The task:
Tally the lines of the listing that contain the string "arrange". Give the number and nothing else.

Raw data:
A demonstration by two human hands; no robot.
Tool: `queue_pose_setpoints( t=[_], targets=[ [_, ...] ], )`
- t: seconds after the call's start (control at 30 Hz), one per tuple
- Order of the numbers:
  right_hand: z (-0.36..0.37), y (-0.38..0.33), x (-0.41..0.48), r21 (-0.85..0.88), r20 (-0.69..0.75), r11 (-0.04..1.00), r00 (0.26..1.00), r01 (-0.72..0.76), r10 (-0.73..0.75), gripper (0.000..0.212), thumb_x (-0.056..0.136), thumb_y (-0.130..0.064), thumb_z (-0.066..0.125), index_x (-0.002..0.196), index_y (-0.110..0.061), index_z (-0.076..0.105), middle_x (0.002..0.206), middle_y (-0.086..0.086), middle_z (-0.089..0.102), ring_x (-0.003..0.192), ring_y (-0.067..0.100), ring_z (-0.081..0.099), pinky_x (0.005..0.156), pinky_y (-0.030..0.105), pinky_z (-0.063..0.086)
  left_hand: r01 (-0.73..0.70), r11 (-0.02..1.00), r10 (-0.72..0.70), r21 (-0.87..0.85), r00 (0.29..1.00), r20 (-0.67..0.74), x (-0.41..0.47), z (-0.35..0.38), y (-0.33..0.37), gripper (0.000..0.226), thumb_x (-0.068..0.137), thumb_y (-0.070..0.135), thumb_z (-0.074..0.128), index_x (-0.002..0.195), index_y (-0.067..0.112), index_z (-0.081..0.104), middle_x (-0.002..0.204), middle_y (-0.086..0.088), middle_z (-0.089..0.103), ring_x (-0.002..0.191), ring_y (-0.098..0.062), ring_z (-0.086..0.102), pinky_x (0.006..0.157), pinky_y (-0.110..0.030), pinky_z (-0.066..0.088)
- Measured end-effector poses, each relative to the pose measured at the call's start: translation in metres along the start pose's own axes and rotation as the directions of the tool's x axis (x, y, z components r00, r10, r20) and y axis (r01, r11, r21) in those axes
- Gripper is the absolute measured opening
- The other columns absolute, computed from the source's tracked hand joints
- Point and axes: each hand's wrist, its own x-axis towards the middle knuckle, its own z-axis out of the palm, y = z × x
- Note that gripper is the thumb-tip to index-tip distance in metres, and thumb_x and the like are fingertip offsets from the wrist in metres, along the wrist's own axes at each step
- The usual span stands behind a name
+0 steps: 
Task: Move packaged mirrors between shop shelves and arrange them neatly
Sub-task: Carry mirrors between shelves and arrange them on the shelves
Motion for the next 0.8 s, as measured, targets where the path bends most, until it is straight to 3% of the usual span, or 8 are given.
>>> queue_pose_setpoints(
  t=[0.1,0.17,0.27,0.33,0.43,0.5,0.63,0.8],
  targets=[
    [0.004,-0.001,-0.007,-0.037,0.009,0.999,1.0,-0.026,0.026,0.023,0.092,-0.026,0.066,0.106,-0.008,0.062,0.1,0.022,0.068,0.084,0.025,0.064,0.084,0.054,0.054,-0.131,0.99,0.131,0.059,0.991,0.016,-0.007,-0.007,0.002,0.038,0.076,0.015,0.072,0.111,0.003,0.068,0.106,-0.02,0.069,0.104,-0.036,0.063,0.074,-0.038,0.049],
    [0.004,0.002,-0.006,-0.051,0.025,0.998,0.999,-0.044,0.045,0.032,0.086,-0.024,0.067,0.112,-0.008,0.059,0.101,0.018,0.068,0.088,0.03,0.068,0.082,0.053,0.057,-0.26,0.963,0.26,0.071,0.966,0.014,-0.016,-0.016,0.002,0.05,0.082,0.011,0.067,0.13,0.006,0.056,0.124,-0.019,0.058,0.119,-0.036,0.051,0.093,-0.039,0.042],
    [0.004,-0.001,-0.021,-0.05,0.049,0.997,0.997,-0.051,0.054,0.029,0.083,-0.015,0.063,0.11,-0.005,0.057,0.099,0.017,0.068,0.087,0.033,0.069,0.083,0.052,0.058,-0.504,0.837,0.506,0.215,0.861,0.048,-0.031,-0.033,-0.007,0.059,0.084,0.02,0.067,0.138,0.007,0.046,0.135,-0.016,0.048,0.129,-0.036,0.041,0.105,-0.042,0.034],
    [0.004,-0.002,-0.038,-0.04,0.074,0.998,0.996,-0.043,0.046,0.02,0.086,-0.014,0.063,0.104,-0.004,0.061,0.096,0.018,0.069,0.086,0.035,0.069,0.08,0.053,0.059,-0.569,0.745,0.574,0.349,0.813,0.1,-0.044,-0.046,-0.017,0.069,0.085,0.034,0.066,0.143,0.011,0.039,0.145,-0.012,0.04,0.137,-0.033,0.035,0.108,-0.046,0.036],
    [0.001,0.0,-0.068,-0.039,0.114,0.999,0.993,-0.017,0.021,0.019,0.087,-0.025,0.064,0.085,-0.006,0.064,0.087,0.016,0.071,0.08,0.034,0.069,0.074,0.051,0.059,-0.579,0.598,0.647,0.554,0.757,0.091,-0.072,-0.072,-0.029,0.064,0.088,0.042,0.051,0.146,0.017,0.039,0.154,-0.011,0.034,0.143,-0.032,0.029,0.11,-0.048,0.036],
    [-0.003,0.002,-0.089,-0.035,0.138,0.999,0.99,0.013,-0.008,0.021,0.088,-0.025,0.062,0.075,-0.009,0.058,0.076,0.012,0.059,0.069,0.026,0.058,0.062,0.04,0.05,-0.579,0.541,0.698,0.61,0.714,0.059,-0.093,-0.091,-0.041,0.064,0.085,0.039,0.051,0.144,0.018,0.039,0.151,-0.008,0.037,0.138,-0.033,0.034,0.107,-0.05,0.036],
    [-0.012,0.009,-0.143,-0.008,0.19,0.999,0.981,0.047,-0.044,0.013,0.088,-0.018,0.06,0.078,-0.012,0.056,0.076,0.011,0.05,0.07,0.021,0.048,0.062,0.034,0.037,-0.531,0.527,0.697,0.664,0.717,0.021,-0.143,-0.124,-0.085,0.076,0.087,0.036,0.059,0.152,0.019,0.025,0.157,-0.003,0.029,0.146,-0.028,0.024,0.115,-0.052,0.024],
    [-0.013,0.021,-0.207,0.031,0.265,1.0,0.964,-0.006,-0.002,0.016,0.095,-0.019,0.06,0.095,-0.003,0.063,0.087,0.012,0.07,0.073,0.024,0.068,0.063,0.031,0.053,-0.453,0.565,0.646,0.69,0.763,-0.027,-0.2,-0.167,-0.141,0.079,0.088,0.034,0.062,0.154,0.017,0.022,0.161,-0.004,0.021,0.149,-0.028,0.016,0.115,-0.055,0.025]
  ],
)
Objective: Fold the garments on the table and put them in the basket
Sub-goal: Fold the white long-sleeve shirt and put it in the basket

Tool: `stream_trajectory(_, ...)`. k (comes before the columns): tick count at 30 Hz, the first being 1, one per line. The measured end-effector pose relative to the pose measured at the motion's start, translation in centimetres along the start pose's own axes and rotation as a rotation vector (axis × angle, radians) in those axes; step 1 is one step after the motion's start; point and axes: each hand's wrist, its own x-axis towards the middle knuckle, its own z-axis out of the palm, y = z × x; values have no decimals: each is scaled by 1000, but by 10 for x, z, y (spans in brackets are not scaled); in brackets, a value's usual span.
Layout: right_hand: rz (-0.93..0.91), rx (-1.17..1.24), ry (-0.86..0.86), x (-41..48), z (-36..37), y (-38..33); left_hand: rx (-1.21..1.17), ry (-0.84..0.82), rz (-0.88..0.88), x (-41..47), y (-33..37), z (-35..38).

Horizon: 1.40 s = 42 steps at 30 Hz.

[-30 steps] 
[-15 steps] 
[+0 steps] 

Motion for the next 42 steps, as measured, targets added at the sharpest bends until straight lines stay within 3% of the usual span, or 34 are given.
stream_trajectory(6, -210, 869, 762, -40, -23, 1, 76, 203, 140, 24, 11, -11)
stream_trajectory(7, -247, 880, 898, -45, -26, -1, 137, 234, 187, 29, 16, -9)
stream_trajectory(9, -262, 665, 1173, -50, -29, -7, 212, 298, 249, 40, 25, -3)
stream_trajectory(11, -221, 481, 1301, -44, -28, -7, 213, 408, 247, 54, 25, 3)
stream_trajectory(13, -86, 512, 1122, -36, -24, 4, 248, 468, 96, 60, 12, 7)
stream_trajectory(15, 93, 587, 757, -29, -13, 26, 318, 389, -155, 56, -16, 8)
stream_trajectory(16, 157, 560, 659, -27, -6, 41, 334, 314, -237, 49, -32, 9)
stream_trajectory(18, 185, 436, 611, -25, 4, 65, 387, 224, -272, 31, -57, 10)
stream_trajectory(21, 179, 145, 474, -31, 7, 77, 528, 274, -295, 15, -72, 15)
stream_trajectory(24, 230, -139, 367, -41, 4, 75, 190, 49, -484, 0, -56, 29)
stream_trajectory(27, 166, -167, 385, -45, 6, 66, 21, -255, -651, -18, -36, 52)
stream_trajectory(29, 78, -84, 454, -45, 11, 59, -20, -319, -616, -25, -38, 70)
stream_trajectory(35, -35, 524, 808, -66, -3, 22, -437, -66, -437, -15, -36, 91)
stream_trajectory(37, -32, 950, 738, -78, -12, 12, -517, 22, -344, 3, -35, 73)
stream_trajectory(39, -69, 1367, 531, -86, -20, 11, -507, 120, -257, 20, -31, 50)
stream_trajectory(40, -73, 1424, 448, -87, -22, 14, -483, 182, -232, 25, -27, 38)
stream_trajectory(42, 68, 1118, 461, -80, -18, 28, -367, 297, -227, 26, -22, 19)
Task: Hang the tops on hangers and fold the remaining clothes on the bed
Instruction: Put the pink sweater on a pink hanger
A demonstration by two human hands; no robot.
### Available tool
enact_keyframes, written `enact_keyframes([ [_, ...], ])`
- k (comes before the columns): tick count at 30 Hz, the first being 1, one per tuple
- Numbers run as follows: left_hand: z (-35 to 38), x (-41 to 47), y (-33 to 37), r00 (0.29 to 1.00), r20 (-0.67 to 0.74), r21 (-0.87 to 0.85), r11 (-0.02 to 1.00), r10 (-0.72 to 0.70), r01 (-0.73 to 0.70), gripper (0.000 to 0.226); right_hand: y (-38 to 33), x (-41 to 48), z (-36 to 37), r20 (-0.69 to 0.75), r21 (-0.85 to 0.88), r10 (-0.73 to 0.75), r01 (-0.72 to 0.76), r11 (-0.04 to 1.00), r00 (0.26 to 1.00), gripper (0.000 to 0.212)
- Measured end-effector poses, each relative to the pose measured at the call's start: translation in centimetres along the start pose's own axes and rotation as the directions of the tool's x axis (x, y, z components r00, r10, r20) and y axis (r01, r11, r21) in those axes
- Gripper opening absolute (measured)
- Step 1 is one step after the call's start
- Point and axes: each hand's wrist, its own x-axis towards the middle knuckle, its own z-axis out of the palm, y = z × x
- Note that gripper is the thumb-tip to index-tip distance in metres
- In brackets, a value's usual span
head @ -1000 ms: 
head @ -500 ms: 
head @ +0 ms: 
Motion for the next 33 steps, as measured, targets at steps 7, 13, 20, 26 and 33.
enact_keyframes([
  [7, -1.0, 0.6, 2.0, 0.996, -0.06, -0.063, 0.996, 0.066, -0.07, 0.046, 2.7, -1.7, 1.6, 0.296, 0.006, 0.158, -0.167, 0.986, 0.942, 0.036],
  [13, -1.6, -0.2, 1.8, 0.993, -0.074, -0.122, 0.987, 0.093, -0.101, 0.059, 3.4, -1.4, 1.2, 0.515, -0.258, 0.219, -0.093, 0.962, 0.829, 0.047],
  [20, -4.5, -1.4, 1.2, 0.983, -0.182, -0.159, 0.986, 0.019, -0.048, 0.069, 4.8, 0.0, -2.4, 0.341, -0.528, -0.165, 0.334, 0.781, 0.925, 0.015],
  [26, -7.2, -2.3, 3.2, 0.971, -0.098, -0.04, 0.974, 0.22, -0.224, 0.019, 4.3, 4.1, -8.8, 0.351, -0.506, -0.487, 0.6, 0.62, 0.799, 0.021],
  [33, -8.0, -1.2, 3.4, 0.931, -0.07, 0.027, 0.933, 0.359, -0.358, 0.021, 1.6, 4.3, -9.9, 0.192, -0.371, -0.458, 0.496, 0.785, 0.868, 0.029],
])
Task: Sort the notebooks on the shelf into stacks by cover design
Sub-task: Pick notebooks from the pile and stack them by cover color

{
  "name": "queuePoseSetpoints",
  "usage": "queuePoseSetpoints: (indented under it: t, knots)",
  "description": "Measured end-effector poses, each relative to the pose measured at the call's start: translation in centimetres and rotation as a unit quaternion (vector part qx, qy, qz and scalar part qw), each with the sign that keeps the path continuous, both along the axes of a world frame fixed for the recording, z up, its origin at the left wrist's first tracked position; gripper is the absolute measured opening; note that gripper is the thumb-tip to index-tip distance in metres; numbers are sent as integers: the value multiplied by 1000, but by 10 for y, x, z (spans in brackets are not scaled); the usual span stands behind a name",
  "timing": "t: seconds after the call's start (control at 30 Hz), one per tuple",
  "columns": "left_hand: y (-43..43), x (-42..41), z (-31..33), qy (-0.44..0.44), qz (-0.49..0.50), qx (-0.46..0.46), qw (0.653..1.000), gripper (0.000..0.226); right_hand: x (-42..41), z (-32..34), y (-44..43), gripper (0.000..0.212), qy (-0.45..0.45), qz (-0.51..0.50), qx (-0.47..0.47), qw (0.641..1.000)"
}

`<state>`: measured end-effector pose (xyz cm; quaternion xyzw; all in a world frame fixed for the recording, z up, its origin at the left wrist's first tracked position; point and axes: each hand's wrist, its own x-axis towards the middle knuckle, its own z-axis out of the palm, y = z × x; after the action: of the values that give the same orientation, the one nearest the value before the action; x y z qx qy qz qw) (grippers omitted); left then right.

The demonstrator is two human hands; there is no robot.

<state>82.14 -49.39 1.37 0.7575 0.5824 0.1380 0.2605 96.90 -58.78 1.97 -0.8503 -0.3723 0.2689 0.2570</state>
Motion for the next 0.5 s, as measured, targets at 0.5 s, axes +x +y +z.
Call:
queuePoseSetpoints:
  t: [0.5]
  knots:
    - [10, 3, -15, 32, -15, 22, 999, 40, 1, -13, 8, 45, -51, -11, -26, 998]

Solution for this problem:
2